#### [What the exercise asks]
Copy every line of the listing exactly.

#### [Supplied records]
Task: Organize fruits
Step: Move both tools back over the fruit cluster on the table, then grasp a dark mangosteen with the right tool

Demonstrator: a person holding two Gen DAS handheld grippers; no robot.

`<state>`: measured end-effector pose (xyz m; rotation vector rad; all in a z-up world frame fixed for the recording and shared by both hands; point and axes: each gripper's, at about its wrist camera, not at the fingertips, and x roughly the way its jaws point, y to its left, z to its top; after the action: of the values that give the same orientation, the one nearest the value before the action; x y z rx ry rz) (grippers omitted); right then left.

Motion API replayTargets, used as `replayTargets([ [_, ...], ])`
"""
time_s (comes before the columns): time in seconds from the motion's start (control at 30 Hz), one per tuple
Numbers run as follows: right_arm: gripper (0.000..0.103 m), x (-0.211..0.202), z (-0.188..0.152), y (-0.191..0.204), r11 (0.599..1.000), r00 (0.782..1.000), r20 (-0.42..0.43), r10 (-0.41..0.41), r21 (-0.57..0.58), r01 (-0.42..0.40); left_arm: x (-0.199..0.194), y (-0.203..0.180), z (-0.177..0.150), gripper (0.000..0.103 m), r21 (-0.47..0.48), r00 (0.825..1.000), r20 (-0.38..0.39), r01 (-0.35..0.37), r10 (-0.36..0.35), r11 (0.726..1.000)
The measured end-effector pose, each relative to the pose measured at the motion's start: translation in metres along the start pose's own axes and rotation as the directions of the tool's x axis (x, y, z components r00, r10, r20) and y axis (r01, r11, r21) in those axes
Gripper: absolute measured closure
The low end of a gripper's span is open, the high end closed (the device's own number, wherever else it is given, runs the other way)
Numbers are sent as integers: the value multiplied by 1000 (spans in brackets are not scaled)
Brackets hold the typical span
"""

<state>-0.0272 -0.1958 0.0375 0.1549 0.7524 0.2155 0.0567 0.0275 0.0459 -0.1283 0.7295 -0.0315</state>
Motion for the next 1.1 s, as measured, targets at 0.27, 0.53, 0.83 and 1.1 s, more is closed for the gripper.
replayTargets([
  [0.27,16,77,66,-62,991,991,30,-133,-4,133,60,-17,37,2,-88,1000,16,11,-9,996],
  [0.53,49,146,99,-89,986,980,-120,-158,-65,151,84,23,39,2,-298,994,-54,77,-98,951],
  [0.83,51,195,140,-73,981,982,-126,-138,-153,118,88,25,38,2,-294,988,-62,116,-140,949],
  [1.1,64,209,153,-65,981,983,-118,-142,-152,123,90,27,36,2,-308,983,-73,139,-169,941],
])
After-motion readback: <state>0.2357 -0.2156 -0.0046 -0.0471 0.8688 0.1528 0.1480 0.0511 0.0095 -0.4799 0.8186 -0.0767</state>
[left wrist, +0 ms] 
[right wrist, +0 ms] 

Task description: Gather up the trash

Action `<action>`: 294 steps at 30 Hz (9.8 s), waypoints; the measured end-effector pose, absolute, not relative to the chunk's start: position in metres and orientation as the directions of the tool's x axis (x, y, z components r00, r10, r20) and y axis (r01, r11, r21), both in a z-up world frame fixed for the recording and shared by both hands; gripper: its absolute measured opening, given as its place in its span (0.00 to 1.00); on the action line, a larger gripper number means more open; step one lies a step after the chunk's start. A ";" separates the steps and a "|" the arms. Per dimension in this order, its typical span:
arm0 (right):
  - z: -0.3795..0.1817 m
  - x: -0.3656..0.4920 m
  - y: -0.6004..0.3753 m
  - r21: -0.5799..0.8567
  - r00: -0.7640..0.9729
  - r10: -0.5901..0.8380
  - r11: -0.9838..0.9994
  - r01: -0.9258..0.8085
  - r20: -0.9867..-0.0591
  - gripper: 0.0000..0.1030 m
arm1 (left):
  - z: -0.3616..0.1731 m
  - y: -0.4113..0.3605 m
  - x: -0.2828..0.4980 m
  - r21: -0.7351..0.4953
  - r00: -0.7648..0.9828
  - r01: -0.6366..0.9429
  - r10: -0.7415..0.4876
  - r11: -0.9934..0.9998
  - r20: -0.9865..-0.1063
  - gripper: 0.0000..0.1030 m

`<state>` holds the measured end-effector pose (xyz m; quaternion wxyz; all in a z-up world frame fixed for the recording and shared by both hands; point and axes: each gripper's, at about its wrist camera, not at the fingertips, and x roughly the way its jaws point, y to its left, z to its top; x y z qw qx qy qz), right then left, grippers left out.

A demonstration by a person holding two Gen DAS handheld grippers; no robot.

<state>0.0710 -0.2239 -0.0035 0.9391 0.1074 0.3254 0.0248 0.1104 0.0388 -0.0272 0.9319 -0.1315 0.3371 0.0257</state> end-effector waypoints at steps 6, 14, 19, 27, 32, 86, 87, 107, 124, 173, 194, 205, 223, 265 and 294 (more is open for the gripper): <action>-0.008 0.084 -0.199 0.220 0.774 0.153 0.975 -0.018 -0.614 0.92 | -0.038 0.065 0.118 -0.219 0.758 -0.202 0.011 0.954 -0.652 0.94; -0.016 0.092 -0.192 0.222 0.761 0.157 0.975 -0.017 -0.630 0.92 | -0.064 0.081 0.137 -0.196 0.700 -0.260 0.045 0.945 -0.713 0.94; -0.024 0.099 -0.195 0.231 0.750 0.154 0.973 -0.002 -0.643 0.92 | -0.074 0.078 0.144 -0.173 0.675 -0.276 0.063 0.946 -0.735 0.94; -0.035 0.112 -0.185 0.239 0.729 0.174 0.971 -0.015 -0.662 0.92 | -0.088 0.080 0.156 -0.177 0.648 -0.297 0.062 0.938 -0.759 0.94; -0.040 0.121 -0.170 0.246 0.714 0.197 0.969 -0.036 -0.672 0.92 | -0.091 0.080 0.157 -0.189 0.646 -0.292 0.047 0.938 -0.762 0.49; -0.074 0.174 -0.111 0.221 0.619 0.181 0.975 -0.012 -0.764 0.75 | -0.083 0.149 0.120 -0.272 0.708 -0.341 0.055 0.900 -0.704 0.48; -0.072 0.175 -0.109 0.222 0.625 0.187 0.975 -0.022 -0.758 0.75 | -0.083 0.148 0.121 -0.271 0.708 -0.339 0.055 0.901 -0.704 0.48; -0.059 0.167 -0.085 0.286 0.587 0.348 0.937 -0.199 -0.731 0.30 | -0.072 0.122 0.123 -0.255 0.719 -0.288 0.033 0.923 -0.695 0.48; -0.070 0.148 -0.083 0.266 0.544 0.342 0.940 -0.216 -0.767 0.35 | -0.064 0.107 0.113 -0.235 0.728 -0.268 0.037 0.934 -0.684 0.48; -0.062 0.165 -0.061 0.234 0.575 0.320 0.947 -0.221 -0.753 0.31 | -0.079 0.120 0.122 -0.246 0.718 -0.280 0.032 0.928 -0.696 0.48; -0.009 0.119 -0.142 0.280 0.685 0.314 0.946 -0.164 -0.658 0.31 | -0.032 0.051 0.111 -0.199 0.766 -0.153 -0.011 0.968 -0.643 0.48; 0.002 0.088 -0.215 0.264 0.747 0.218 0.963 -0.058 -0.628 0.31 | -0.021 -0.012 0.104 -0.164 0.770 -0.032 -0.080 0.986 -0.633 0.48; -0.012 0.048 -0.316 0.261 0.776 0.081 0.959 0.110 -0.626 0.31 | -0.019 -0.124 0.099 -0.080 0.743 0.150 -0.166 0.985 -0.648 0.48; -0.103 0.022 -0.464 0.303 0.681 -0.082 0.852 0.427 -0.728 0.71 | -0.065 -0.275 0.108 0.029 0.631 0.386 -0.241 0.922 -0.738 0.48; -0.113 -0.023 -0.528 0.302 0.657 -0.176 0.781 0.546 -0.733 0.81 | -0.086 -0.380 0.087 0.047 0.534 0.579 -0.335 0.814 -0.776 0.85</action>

#### [Exercise response]
Task: Organize fruits
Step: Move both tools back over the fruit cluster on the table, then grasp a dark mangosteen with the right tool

Demonstrator: a person holding two Gen DAS handheld grippers; no robot.

`<state>`: measured end-effector pose (xyz m; rotation vector rad; all in a z-up world frame fixed for the recording and shared by both hands; point and axes: each gripper's, at about its wrist camera, not at the fingertips, and x roughly the way its jaws point, y to its left, z to its top; after the action: of the values that give the same orientation, the one nearest the value before the action; x y z rx ry rz) (grippers omitted); right then left.

Motion API replayTargets, used as `replayTargets([ [_, ...], ])`
"""
time_s (comes before the columns): time in seconds from the motion's start (control at 30 Hz), one per tuple
Numbers run as follows: right_arm: gripper (0.000..0.103 m), x (-0.211..0.202), z (-0.188..0.152), y (-0.191..0.204), r11 (0.599..1.000), r00 (0.782..1.000), r20 (-0.42..0.43), r10 (-0.41..0.41), r21 (-0.57..0.58), r01 (-0.42..0.40); left_arm: x (-0.199..0.194), y (-0.203..0.180), z (-0.177..0.150), gripper (0.000..0.103 m), r21 (-0.47..0.48), r00 (0.825..1.000), r20 (-0.38..0.39), r01 (-0.35..0.37), r10 (-0.36..0.35), r11 (0.726..1.000)
The measured end-effector pose, each relative to the pose measured at the motion's start: translation in metres along the start pose's own axes and rotation as the directions of the tool's x axis (x, y, z components r00, r10, r20) and y axis (r01, r11, r21) in those axes
Gripper: absolute measured closure
The low end of a gripper's span is open, the high end closed (the device's own number, wherever else it is given, runs the other way)
Numbers are sent as integers: the value multiplied by 1000 (spans in brackets are not scaled)
Brackets hold the typical span
"""

<state>-0.0272 -0.1958 0.0375 0.1549 0.7524 0.2155 0.0567 0.0275 0.0459 -0.1283 0.7295 -0.0315</state>
Motion for the next 1.1 s, as measured, targets at 0.27, 0.53, 0.83 and 1.1 s, more is closed for the gripper.
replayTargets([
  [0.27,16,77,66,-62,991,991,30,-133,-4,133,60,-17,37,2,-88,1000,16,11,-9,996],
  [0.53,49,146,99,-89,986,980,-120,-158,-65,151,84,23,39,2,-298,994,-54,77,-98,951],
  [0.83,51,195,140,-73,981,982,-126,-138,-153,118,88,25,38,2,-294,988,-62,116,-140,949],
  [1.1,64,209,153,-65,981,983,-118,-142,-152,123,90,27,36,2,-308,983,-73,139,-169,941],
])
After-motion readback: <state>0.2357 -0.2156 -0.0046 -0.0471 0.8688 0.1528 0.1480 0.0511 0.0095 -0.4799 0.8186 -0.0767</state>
[left wrist, +0 ms] 
[right wrist, +0 ms] 

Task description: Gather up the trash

Action `<action>`: 294 steps at 30 Hz (9.8 s), waypoints; the measured end-effector pose, absolute, not relative to the chunk's start: position in metres and orientation as the directions of the tool's x axis (x, y, z components r00, r10, r20) and y axis (r01, r11, r21), both in a z-up world frame fixed for the recording and shared by both hands; gripper: its absolute measured opening, given as its place in its span (0.00 to 1.00); on the action line, a larger gripper number means more open; step one lies a step after the chunk's start. A ";" separates the steps and a "|" the arms. Per dimension in this order, its typical span:
arm0 (right):
  - z: -0.3795..0.1817 m
  - x: -0.3656..0.4920 m
  - y: -0.6004..0.3753 m
  - r21: -0.5799..0.8567
  - r00: -0.7640..0.9729
  - r10: -0.5901..0.8380
  - r11: -0.9838..0.9994
  - r01: -0.9258..0.8085
  - r20: -0.9867..-0.0591
  - gripper: 0.0000..0.1030 m
arm1 (left):
  - z: -0.3616..0.1731 m
  - y: -0.4113..0.3605 m
  - x: -0.2828..0.4980 m
  - r21: -0.7351..0.4953
  - r00: -0.7648..0.9828
  - r01: -0.6366..0.9429
  - r10: -0.7415..0.4876
  - r11: -0.9934..0.9998
  - r20: -0.9865..-0.1063
  - gripper: 0.0000..0.1030 m

`<state>` holds the measured end-effector pose (xyz m; quaternion wxyz; all in a z-up world frame fixed for the recording and shared by both hands; point and axes: each gripper's, at about its wrist camera, not at the fingertips, and x roughly the way its jaws point, y to its left, z to its top; x y z qw qx qy qz), right then left, grippers left out.

A demonstration by a person holding two Gen DAS handheld grippers; no robot.

<state>0.0710 -0.2239 -0.0035 0.9391 0.1074 0.3254 0.0248 0.1104 0.0388 -0.0272 0.9319 -0.1315 0.3371 0.0257</state> end-effector waypoints at steps 6, 14, 19, 27, 32, 86, 87, 107, 124, 173, 194, 205, 223, 265 and 294 (more is open for the gripper): <action>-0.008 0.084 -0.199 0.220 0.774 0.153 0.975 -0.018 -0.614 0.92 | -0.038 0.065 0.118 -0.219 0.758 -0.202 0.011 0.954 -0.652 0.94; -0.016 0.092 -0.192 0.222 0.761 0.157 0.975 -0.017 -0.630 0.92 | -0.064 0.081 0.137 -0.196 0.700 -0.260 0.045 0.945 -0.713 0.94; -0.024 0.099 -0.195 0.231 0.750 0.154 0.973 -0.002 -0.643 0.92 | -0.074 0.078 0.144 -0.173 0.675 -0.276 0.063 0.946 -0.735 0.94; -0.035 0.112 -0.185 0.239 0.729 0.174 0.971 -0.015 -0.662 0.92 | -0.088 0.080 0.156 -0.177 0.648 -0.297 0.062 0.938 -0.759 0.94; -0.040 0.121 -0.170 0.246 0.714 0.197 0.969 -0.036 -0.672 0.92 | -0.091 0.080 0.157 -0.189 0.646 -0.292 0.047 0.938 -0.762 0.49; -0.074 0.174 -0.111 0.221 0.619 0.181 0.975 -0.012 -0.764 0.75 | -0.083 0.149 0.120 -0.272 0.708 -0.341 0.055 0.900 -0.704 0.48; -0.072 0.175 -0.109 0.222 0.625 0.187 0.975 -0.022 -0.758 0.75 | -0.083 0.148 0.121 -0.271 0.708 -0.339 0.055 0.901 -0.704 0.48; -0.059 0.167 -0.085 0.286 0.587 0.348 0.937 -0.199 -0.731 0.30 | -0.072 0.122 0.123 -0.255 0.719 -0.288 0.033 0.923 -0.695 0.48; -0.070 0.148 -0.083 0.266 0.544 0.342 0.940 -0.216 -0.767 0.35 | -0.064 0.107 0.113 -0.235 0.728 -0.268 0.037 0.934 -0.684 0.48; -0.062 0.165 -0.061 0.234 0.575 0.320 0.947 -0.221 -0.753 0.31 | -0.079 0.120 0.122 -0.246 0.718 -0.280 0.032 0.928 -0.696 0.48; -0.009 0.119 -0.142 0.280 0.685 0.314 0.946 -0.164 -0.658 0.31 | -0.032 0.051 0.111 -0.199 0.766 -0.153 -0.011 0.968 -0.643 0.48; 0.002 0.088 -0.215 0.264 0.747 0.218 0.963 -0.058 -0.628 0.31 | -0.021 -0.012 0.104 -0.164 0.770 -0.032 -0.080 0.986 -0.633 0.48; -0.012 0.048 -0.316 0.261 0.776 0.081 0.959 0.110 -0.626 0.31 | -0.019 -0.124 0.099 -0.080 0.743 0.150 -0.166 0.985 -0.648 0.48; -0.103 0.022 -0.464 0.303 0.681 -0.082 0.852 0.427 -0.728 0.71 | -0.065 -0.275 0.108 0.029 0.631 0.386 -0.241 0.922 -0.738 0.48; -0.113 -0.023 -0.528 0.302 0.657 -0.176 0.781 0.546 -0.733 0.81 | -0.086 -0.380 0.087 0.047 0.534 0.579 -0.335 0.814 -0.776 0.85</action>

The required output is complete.